What you need to do: In the records below, find the line with "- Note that" and the line with "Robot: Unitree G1"; return exactly those lines and every line between them.

[Records contained in a dataset]

........

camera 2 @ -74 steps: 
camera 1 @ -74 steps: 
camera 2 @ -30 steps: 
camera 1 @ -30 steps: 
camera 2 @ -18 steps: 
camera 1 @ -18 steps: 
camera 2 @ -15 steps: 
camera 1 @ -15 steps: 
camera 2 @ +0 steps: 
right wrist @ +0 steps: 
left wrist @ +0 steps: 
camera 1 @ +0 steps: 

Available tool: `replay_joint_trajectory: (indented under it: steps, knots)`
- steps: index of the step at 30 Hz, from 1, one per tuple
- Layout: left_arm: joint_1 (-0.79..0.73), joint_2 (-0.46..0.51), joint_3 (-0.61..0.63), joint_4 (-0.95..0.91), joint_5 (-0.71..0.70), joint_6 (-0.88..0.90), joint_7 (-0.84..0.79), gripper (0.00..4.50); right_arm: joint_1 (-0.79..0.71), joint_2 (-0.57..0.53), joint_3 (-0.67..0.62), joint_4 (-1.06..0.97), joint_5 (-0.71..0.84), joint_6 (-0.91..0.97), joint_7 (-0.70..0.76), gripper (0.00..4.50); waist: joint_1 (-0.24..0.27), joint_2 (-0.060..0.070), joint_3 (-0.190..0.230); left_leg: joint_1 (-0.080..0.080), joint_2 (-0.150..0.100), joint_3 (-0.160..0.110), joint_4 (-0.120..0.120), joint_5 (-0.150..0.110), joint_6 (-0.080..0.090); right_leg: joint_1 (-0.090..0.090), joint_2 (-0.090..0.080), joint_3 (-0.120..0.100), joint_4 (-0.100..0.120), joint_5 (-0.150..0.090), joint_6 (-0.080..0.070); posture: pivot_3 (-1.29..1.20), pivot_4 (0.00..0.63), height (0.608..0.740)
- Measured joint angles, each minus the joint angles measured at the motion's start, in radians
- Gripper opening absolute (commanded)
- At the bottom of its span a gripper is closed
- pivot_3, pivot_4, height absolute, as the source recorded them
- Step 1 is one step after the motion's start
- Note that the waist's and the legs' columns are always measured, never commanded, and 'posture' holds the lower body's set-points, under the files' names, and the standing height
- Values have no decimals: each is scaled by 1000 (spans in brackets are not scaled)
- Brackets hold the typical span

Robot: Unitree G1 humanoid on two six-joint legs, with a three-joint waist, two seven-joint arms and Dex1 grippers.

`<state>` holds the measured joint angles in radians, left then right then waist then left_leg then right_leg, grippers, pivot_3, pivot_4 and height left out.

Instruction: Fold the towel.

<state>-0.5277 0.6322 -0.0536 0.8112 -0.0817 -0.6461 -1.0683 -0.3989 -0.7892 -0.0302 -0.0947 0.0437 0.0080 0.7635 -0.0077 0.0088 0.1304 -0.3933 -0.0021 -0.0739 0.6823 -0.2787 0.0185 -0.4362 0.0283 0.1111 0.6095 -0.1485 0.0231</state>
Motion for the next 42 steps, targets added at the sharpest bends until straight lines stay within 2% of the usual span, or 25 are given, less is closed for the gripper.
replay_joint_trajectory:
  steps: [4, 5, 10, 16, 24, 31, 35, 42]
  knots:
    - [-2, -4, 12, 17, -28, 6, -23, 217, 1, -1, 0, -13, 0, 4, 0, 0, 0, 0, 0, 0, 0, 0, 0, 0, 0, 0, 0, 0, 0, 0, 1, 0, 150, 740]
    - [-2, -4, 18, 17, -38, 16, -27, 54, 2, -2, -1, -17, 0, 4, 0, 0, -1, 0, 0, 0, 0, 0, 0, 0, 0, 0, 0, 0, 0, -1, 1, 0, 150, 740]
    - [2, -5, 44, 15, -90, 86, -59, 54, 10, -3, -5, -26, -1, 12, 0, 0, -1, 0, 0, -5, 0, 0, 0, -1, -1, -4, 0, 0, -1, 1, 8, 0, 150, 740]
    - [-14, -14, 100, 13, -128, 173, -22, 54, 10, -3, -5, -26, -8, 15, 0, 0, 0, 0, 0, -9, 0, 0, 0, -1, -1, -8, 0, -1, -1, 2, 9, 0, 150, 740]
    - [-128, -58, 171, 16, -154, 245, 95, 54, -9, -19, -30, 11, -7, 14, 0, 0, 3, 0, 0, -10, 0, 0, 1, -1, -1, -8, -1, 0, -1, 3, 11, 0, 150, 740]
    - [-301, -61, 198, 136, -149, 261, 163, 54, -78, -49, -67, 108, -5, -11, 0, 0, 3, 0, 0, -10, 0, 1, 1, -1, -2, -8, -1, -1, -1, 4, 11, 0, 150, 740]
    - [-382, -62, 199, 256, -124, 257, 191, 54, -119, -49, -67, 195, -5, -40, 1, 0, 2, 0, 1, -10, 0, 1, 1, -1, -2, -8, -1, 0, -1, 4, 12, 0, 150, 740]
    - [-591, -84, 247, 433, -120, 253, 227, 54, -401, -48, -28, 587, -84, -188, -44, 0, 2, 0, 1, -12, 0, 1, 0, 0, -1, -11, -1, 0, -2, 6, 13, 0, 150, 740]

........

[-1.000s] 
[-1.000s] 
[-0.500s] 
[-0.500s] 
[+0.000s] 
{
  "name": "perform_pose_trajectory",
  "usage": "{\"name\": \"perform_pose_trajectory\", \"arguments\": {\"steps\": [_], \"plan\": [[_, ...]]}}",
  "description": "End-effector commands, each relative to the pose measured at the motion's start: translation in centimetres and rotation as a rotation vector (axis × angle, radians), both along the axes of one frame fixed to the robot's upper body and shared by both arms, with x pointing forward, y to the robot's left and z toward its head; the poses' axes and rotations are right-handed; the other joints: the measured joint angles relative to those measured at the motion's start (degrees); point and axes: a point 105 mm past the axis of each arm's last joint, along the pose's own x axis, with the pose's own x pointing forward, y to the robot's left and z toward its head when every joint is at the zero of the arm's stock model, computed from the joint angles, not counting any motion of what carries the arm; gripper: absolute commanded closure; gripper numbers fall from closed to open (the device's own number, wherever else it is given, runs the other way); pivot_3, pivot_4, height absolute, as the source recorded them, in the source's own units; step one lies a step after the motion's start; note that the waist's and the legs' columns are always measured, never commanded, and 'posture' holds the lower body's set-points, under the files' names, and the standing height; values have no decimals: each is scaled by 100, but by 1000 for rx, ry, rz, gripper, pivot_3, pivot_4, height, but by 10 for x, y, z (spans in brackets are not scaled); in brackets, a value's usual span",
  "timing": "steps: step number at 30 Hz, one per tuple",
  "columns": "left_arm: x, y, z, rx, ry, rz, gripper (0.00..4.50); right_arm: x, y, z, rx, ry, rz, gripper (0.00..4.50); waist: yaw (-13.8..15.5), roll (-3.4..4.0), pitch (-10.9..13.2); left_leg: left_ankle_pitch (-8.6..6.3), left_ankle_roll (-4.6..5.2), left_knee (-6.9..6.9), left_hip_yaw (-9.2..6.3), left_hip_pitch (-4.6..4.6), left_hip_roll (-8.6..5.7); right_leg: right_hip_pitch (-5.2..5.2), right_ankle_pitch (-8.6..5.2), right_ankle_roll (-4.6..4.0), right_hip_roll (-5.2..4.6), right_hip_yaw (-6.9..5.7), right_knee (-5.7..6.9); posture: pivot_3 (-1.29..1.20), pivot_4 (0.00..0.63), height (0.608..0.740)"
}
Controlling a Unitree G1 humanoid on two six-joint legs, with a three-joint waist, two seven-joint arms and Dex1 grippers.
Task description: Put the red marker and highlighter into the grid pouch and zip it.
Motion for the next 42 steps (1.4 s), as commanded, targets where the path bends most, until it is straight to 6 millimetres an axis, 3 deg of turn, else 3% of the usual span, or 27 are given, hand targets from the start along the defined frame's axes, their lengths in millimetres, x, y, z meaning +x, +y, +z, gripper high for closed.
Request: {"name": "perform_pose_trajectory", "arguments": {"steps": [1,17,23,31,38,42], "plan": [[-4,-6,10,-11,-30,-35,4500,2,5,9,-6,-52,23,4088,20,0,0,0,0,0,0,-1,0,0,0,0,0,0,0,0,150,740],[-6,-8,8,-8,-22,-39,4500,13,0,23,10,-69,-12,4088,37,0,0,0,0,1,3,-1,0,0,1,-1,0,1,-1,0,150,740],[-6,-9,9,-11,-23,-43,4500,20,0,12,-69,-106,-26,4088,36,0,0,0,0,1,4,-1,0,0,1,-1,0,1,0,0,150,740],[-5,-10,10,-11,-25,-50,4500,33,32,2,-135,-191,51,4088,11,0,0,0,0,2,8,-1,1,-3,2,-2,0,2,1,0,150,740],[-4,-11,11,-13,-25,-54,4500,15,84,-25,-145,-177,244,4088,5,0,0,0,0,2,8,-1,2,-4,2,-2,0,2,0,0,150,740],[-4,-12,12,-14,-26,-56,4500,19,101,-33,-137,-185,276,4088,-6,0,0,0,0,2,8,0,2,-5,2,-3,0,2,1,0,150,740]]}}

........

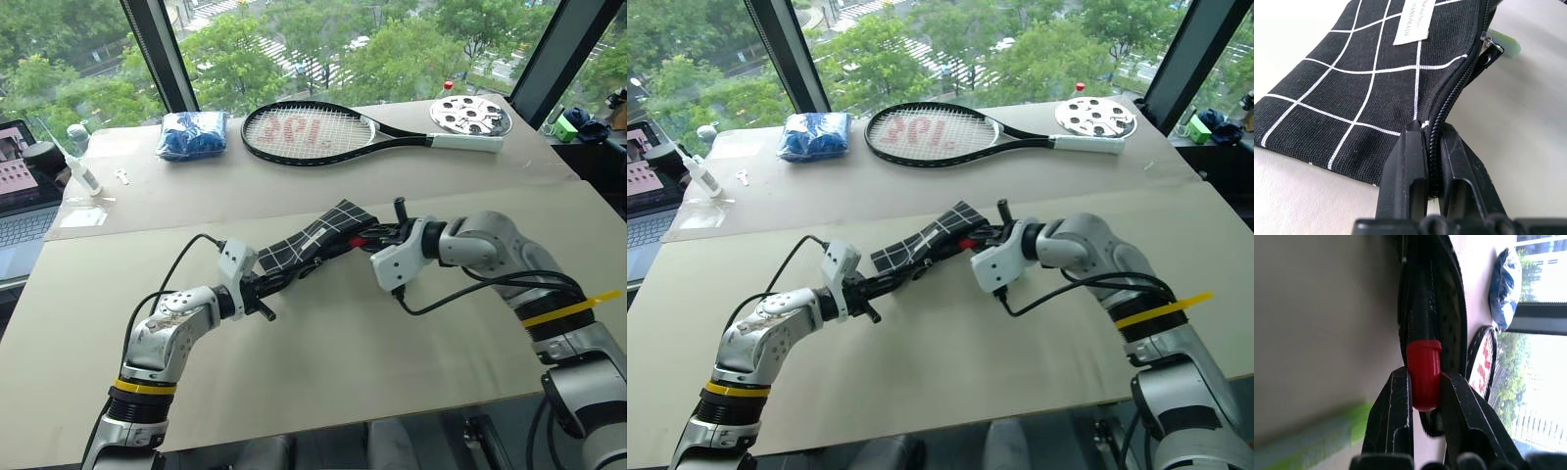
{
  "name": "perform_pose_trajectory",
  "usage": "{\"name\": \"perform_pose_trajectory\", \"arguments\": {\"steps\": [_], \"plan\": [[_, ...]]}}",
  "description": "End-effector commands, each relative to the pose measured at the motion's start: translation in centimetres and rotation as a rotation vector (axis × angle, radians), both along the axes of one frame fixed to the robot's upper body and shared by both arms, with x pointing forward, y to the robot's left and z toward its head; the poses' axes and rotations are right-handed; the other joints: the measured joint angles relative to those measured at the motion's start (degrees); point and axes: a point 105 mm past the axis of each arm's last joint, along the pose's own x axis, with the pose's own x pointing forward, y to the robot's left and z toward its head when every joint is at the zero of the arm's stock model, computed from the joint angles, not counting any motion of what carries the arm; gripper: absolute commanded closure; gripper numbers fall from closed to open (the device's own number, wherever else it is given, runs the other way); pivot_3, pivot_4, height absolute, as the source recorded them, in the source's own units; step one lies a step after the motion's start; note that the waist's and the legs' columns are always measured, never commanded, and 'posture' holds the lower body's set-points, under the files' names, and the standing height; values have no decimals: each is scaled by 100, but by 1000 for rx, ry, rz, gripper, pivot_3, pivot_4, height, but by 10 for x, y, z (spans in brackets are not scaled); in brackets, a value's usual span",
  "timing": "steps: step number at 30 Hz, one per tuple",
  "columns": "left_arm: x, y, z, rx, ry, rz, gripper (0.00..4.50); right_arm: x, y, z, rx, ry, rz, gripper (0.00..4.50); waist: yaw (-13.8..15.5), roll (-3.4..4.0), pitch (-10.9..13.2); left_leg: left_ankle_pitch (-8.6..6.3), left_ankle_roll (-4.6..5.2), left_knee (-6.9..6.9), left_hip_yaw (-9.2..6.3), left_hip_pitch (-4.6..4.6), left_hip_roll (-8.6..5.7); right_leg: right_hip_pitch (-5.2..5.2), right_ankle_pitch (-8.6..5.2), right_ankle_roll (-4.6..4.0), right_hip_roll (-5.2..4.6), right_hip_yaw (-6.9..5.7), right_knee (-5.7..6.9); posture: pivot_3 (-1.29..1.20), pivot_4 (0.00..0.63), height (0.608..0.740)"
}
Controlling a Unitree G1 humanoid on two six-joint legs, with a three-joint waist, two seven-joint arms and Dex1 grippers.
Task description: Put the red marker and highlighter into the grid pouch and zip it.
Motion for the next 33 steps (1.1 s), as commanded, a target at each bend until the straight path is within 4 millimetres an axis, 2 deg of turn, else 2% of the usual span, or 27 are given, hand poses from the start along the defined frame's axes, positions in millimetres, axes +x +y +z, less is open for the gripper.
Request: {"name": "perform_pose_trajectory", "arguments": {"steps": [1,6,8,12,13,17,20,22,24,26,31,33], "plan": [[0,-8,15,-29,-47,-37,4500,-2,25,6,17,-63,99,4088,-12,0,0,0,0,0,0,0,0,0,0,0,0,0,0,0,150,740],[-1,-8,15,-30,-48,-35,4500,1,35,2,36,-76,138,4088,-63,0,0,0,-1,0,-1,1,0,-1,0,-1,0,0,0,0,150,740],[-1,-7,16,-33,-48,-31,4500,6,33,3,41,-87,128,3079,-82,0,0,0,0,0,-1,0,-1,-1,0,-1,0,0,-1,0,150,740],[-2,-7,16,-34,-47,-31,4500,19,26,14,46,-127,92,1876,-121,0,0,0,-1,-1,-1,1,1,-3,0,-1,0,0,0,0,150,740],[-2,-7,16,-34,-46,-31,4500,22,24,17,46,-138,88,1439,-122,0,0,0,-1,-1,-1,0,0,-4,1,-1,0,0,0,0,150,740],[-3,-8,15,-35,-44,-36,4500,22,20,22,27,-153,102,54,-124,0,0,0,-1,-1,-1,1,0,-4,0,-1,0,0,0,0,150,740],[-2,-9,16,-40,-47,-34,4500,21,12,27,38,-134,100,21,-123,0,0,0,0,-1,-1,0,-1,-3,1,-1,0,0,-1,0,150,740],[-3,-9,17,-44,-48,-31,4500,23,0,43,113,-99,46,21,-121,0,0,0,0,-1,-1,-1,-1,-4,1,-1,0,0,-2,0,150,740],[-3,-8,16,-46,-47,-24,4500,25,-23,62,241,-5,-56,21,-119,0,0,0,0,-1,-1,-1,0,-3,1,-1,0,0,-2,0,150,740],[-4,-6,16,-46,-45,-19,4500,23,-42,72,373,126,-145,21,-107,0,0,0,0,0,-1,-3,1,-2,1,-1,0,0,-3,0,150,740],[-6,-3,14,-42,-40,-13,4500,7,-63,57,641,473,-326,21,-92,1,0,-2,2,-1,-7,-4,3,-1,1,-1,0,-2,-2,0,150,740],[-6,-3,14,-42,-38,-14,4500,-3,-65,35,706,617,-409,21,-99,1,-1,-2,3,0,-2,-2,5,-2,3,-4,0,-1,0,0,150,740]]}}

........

Reply to the exercise:
- Note that the waist's and the legs' columns are always measured, never commanded, and 'posture' holds the lower body's set-points, under the files' names, and the standing height
- Values have no decimals: each is scaled by 1000 (spans in brackets are not scaled)
- Brackets hold the typical span

Robot: Unitree G1 humanoid on two six-joint legs, with a three-joint waist, two seven-joint arms and Dex1 grippers.

There is nothing more to add to the answer.